I think something isn't quite right with int_to_str/print; in int_to_str, each converted char is pushed onto the stack as 8 bytes, and while the total length is calculated correctly in print, the result is that 7 null bytes get written out with each char as well. What you see will depend on how your terminal interprets them, but they will definitely be there if the output is redirected into a file.

There's also an extra "add rdx, 0x0" in int_to_str, a puzzling multiplication by 1 in print, and a confusion between the standard input (0) and output (1) fds.

pjmlp · on Sept 19, 2014

Thankfully the article uses Intel syntax.

I had to port a code generation module from Intel syntax to AT&T. What a pain!

Gas is so limited compared with what PC macro assemblers are capable of.

MegaDeKay · on Sept 20, 2014

I wrote a blog post a while back showing how Intel syntax can be used in gas, along with a number of examples.

http://madscientistlabs.blogspot.ca/2013/07/gas-problems.htm...

pjmlp · on Sept 20, 2014

If you check a sibling thread you'll see I also had some issues with Gas macro capabilities.

Has Gas understanding of Intel syntax meanwhile improved? It had a few bugs when I did this.

MegaDeKay · on Sept 20, 2014

I ported the five examples from an IBM Developerworks article on x86 assembler [0] and they all worked fine, but didn't fool around much beyond that.

[0] http://www.ibm.com/developerworks/library/l-gas-nasm/

jwr · on Sept 19, 2014

I find AT&T syntax to be completely impractical to work with, and I'm surprised people put up with it.

But, as a side note, all PC assemblers are crap. They could do so much more. I don't know why I'm expected to handle register allocation, or think about inter-unit dependencies that cause stalls.

pjmlp · on Sept 19, 2014

Personally I wouldn't like to have an Assembler re-arrange my code, specially since the issues you mention can even change between firmware revisions.

On the x86, starting with the 486 and Pentium it wasn't possible any longer to fit all variations on the head.

At least I can't.

The porting I mentioned above was to make a compiler depend only on binutils.

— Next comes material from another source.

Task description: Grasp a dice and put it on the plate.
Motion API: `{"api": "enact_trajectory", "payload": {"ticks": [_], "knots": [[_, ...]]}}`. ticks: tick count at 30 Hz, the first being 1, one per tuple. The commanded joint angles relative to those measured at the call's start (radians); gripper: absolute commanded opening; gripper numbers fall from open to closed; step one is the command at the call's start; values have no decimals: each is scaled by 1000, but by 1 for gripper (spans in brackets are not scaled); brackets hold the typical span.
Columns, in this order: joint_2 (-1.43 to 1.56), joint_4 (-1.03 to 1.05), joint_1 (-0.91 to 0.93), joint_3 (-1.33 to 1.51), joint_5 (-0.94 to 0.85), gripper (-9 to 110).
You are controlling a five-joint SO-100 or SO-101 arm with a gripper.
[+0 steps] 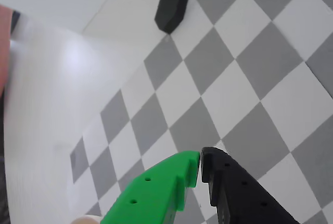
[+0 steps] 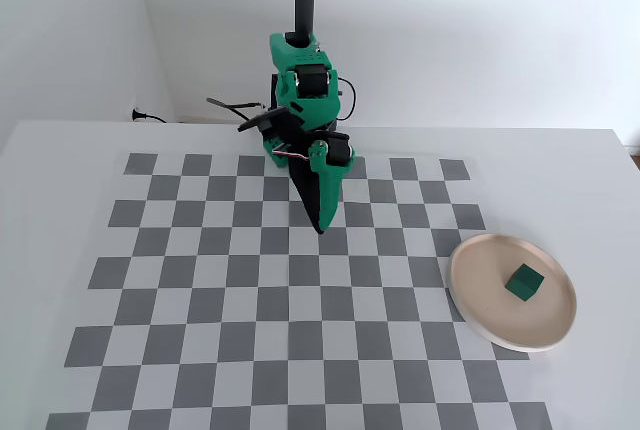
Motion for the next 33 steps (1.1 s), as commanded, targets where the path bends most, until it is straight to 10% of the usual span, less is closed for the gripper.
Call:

Other than that, my last 100% Assembly application was around 1995.

alecco · on Sept 19, 2014

yasm -p gas?

pjmlp · on Sept 19, 2014

That would mean still using the AT&T syntax.

I started coding x86 Assembly back when MS-DOS 3.3 was modern in PC world, so never got to love AT&T syntax.

Specially after my porting experiment.

I needed to change a compiler backend to depend only on binutils (gas & ld).

So the existing NASM code had to ported.

NASM macros couldn't be mapped to what Gas offers and I also had some issues getting my head around how to write the addressing modes.

I was using a common trick for code generation.

Generate bytecodes that are actually Assembler macros.

A simple way to get static binaries, even if the performance is not optimal.

In the end I gave up and made the backend generate the respective Assembly code directly.

Havoc · on Sept 19, 2014

I'm a little confused - why is ASM still an issue these days? Sure I can understand some in-line ASM for hardcore speed-critical code but beyond that...why bother? Even interpreted langs seem fast enough these days, so compiled should def be fast enough and resorting to ASM should imo be unnecessary.

NB the above is a personal view & I'm not a programmer by profession...so if I missed something - no offence intended.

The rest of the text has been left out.